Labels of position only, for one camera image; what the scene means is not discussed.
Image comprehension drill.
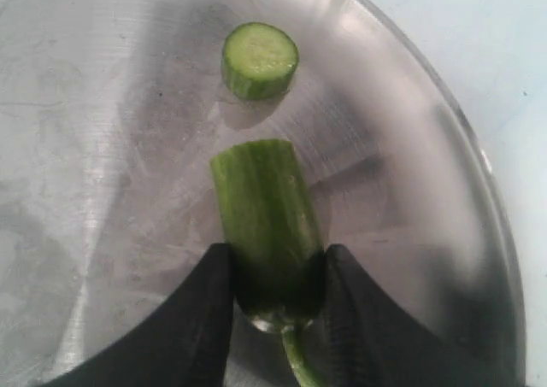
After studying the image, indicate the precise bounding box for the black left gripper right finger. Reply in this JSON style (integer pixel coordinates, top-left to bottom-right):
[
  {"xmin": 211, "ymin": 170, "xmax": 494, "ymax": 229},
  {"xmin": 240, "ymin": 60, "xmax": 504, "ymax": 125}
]
[{"xmin": 325, "ymin": 244, "xmax": 518, "ymax": 386}]

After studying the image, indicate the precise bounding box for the round stainless steel plate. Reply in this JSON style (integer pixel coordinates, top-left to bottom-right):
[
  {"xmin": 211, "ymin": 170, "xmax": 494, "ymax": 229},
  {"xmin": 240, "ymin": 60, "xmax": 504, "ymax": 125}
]
[{"xmin": 1, "ymin": 0, "xmax": 526, "ymax": 386}]

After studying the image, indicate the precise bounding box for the green cucumber chunk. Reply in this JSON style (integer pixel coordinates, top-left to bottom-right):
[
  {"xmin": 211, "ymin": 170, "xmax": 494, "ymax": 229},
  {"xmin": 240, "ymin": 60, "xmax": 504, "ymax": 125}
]
[{"xmin": 221, "ymin": 22, "xmax": 299, "ymax": 101}]

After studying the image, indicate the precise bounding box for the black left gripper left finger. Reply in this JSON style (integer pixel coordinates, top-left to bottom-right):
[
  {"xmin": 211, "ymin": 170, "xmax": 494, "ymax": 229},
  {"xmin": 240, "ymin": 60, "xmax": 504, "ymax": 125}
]
[{"xmin": 48, "ymin": 243, "xmax": 233, "ymax": 387}]

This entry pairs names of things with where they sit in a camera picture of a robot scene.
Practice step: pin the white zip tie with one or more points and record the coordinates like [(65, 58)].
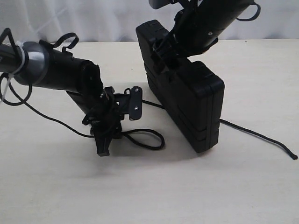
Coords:
[(9, 64)]

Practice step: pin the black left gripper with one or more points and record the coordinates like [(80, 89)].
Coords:
[(104, 114)]

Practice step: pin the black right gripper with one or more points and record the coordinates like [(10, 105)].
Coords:
[(196, 29)]

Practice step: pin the white curtain backdrop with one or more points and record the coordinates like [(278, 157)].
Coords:
[(116, 20)]

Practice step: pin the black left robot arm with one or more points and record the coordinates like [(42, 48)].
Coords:
[(39, 64)]

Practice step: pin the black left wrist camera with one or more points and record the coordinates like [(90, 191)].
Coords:
[(130, 103)]

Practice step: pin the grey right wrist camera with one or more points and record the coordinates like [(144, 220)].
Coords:
[(157, 4)]

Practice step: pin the black plastic case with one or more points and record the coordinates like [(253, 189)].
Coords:
[(190, 92)]

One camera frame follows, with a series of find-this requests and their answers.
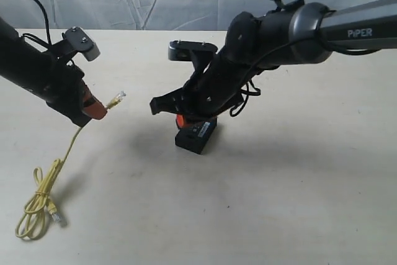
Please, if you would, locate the yellow ethernet cable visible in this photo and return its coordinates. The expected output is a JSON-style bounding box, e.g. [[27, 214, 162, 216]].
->
[[14, 90, 127, 241]]

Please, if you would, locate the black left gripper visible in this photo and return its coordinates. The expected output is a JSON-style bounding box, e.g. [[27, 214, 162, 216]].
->
[[46, 60, 107, 126]]

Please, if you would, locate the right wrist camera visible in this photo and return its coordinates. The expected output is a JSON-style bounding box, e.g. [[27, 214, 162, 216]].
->
[[168, 40, 218, 61]]

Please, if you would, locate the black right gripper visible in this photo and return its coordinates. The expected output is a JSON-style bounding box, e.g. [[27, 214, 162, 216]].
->
[[149, 69, 244, 128]]

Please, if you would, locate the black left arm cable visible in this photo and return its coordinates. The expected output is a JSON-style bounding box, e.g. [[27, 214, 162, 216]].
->
[[0, 0, 53, 49]]

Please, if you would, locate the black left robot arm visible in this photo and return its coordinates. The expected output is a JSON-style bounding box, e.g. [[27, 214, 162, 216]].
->
[[1, 20, 107, 127]]

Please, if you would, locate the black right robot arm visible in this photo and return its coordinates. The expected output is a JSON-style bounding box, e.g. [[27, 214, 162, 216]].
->
[[149, 0, 396, 123]]

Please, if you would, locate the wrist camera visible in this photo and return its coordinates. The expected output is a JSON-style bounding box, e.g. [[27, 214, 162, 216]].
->
[[168, 40, 218, 61], [63, 26, 100, 61]]

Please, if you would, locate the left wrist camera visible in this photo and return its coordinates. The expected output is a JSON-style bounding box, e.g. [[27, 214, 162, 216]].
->
[[63, 26, 100, 61]]

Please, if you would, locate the small black box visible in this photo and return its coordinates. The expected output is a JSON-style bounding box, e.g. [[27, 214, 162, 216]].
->
[[174, 118, 218, 155]]

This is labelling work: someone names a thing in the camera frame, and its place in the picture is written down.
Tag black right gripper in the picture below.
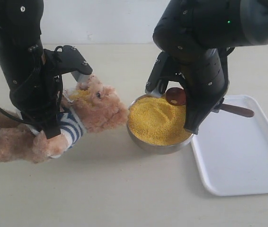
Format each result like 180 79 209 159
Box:
180 49 228 135

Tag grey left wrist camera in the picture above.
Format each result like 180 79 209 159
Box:
53 45 93 83

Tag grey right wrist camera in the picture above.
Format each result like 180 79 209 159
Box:
144 51 184 98

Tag yellow millet grains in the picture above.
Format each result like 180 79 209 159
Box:
70 87 192 146

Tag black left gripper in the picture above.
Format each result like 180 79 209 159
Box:
10 49 63 139

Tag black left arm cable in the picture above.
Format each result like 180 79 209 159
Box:
0 46 66 126

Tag brown plush teddy bear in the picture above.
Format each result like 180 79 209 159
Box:
0 75 128 163

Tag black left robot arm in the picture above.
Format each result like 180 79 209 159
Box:
0 0 63 139

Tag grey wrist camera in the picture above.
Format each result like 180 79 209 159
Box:
53 45 93 83
144 51 184 98

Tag steel bowl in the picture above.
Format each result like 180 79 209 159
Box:
126 95 194 155

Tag white plastic tray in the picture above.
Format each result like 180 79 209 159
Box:
191 95 268 196

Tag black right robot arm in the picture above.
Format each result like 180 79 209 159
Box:
145 0 268 134

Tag dark red wooden spoon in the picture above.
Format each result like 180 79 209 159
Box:
165 87 255 118

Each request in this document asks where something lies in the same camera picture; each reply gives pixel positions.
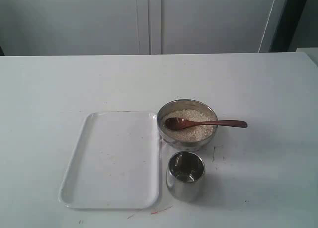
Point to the brown wooden spoon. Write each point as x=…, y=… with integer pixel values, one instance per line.
x=176, y=123

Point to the steel bowl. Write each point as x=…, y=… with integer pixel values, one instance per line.
x=182, y=104

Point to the white rice heap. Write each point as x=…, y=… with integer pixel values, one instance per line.
x=192, y=134

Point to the small stainless steel cup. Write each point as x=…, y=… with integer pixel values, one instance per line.
x=185, y=175

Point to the white rectangular plastic tray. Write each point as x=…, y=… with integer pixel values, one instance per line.
x=115, y=164

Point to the white cabinet doors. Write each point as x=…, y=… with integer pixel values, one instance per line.
x=128, y=27

———

§ **REQUIRED ACTION**
Across the material above, how many lines include the string "more"? Only the number is wanted.

§ **RESULT**
8